* WHAT IS REQUIRED
Every line below is to be given again precisely; images are to be left out.

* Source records
____

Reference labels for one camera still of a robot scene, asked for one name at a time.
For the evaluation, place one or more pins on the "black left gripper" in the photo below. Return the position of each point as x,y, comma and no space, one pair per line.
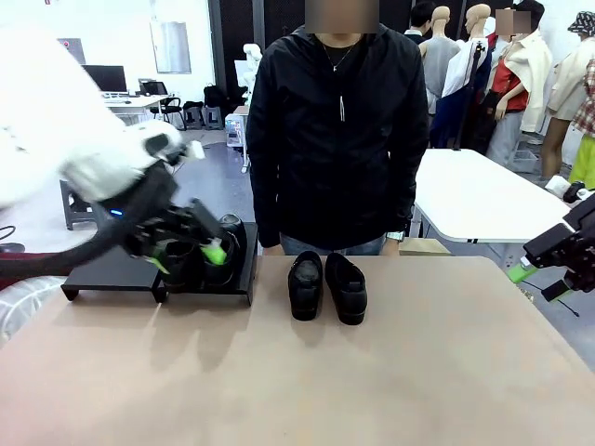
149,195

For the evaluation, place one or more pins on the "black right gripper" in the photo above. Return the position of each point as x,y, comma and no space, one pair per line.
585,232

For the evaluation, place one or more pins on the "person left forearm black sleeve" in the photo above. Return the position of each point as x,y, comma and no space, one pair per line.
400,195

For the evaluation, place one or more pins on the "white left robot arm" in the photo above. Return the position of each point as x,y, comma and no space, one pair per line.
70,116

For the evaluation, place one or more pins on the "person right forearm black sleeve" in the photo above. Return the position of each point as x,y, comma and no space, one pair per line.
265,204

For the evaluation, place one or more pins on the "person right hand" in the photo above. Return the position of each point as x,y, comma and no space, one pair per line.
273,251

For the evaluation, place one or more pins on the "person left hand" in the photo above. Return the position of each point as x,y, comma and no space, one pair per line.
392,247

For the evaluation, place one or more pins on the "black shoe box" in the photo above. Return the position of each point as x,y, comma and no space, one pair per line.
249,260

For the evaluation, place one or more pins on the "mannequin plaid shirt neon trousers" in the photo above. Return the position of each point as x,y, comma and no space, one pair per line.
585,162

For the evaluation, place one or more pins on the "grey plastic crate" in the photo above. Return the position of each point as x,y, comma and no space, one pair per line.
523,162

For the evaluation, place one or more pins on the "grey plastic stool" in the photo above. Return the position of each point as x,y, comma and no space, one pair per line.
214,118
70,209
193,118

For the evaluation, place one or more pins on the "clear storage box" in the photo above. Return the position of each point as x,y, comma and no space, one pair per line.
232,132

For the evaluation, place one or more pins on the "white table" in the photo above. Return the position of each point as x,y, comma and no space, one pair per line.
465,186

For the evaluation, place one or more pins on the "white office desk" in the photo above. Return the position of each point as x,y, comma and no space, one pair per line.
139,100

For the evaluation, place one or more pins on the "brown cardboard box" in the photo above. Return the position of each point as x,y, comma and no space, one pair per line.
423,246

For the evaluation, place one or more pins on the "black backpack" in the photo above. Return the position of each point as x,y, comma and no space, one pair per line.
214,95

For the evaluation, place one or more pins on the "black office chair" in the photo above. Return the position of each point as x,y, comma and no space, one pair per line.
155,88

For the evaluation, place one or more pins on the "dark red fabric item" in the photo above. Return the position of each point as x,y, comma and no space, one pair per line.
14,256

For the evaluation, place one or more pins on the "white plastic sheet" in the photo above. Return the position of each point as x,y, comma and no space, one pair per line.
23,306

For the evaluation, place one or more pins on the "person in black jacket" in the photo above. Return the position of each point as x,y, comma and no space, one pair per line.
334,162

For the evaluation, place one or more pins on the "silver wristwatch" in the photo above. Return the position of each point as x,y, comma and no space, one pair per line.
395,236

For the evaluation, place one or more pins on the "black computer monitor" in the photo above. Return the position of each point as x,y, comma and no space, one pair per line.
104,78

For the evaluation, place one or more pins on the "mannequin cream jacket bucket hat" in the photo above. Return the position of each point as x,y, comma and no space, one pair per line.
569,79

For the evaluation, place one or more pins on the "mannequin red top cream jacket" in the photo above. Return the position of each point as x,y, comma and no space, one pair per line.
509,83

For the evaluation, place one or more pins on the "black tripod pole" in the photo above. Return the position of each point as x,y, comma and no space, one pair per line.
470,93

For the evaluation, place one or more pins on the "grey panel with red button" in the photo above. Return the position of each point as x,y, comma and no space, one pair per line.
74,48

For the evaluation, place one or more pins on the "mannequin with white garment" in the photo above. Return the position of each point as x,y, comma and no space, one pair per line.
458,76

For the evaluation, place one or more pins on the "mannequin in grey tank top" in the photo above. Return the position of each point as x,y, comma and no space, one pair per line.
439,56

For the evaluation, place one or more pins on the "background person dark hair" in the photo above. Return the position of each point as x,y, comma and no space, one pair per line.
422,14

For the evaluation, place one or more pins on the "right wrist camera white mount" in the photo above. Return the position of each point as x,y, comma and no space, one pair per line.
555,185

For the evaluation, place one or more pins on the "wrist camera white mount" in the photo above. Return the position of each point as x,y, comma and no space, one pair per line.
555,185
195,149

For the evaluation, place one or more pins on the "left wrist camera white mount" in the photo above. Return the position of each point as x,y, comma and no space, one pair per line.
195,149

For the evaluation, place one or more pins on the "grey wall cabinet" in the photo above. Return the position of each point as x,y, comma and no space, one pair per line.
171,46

____

* EXERCISE SOLUTION
Reference labels for one camera still of a robot scene, asked for one name at a time.
For the evaluation, place one or more pins on the "black left gripper" in the photo below. Return the position of each point as x,y, comma and no space, one pair per line.
149,195

For the evaluation, place one or more pins on the "black right gripper" in the photo above. Return the position of each point as x,y, comma and no space, one pair per line.
585,232

For the evaluation, place one or more pins on the "person left forearm black sleeve" in the photo above. Return the position of each point as x,y, comma and no space, one pair per line.
400,195

For the evaluation, place one or more pins on the "white left robot arm" in the photo above. Return the position of each point as x,y, comma and no space, one pair per line.
70,116

For the evaluation, place one or more pins on the "person right forearm black sleeve" in the photo above. Return the position of each point as x,y, comma and no space, one pair per line.
265,204

For the evaluation, place one or more pins on the "person right hand" in the photo above. Return the position of each point as x,y, comma and no space, one pair per line.
273,251

For the evaluation, place one or more pins on the "person left hand" in the photo above. Return the position of each point as x,y, comma and no space, one pair per line.
392,247

For the evaluation, place one or more pins on the "black shoe box" in the photo above. Return the position of each point as x,y, comma and no space, one pair per line.
249,260

For the evaluation, place one or more pins on the "mannequin plaid shirt neon trousers" in the photo above. Return the position of each point as x,y, comma and no space, one pair per line.
585,162

For the evaluation, place one or more pins on the "grey plastic crate" in the photo above. Return the position of each point as x,y, comma and no space, one pair per line.
523,162

For the evaluation, place one or more pins on the "grey plastic stool" in the photo above. Return the position of each point as x,y, comma and no space, one pair per line.
214,118
70,209
193,118

For the evaluation, place one or more pins on the "clear storage box" in the photo above. Return the position of each point as x,y, comma and no space, one pair per line.
232,132

For the evaluation, place one or more pins on the "white table" in the photo above. Return the position of each point as x,y, comma and no space, one pair per line.
465,186

For the evaluation, place one or more pins on the "white office desk" in the photo above. Return the position of each point as x,y, comma and no space, one pair per line.
139,100

For the evaluation, place one or more pins on the "brown cardboard box" in the photo above. Return the position of each point as x,y, comma and no space, one pair per line.
423,246

For the evaluation, place one or more pins on the "black backpack" in the photo above. Return the position of each point as x,y, comma and no space, one pair per line.
214,95

For the evaluation, place one or more pins on the "black office chair" in the photo above. Return the position of each point as x,y, comma and no space, one pair per line.
155,88

For the evaluation, place one or more pins on the "dark red fabric item" in the photo above. Return the position of each point as x,y, comma and no space, one pair per line.
14,256

For the evaluation, place one or more pins on the "white plastic sheet" in the photo above. Return the position of each point as x,y, comma and no space, one pair per line.
23,306

For the evaluation, place one or more pins on the "person in black jacket" in the photo above. Return the position of each point as x,y, comma and no space, one pair per line.
334,162

For the evaluation, place one or more pins on the "silver wristwatch" in the photo above. Return the position of each point as x,y, comma and no space, one pair per line.
395,236

For the evaluation, place one or more pins on the "black computer monitor" in the photo above. Return the position of each point as x,y, comma and no space, one pair per line.
104,78

For the evaluation, place one or more pins on the "mannequin cream jacket bucket hat" in the photo above. Return the position of each point as x,y, comma and no space, one pair per line.
569,79

For the evaluation, place one or more pins on the "mannequin red top cream jacket" in the photo above. Return the position of each point as x,y, comma and no space, one pair per line.
509,83

For the evaluation, place one or more pins on the "black tripod pole" in the photo above. Return the position of each point as x,y, comma and no space, one pair per line.
470,93

For the evaluation, place one or more pins on the "grey panel with red button" in the photo above. Return the position of each point as x,y, comma and no space, one pair per line.
74,48

For the evaluation, place one or more pins on the "mannequin with white garment" in the photo above. Return the position of each point as x,y, comma and no space, one pair per line.
458,76

For the evaluation, place one or more pins on the "mannequin in grey tank top" in the photo above. Return the position of each point as x,y, comma and no space, one pair per line.
439,56

For the evaluation, place one or more pins on the "background person dark hair" in the photo above. Return the position of each point as x,y, comma and no space, one pair per line.
422,14

For the evaluation, place one or more pins on the "right wrist camera white mount" in the photo above. Return the position of each point as x,y, comma and no space, one pair per line.
555,185

For the evaluation, place one or more pins on the "wrist camera white mount" in the photo above. Return the position of each point as x,y, comma and no space, one pair per line.
555,185
195,149

For the evaluation, place one or more pins on the "left wrist camera white mount" in the photo above. Return the position of each point as x,y, comma and no space, one pair per line.
195,149

For the evaluation, place one or more pins on the "grey wall cabinet" in the photo above. Return the position of each point as x,y, comma and no space, one pair per line.
171,46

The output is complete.